Top of Data section
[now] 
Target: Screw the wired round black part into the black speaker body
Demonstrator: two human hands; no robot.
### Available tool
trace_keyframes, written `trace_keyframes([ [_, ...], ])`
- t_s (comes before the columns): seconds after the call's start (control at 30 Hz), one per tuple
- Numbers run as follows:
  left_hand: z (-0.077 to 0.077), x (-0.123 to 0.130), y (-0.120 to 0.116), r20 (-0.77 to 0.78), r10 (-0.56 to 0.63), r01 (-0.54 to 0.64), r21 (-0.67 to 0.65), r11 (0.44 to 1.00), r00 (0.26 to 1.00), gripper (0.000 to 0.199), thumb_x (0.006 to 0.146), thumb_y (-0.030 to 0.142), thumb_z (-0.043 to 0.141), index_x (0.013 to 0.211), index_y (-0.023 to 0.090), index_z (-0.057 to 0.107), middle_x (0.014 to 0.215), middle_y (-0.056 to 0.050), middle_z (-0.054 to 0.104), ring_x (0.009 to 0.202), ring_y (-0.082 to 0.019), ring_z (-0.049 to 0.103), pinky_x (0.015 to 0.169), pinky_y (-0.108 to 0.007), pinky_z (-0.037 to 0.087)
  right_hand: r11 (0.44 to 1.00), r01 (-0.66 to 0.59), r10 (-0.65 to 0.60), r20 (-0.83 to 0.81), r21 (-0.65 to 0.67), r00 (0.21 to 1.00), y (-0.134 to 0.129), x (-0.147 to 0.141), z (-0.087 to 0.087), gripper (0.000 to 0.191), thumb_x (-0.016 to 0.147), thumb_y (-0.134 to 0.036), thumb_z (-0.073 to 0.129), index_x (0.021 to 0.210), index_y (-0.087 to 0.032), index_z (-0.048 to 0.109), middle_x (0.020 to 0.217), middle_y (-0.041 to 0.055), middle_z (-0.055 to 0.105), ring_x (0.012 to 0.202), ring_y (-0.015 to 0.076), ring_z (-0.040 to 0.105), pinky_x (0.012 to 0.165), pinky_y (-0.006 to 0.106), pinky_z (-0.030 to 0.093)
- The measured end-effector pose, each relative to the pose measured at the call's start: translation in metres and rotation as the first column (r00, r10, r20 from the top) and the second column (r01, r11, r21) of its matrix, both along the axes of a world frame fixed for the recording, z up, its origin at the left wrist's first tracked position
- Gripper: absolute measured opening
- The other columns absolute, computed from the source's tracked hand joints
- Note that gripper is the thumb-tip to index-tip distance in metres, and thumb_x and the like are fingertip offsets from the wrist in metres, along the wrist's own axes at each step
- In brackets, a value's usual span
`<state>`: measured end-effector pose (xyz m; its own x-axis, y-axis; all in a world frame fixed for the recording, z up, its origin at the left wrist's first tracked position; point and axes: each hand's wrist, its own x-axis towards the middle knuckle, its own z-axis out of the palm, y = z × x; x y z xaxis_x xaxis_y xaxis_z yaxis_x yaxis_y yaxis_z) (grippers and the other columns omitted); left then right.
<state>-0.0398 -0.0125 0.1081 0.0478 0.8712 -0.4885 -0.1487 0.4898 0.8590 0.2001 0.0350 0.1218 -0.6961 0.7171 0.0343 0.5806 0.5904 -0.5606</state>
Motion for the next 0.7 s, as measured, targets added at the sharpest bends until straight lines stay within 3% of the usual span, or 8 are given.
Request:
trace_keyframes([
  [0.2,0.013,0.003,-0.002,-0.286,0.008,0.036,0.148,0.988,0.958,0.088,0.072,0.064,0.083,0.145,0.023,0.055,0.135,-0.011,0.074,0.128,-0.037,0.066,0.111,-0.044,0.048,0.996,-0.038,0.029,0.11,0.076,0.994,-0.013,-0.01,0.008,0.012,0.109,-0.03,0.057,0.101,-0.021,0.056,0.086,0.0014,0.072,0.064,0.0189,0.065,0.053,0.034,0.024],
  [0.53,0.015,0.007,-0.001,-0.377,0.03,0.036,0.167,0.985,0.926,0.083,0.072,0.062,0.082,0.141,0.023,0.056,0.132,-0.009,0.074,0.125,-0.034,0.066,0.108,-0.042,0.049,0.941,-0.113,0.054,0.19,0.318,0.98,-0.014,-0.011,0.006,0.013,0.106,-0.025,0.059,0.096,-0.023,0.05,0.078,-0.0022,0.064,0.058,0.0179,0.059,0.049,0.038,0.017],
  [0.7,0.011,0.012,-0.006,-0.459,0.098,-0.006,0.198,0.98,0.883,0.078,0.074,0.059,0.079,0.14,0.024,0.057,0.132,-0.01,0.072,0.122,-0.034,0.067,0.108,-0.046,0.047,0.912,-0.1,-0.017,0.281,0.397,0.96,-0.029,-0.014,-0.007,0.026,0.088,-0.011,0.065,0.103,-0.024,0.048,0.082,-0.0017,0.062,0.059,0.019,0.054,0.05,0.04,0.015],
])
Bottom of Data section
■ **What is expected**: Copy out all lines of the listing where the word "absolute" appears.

■ **Exercise answer**:
- Gripper: absolute measured opening
- The other columns absolute, computed from the source's tracked hand joints

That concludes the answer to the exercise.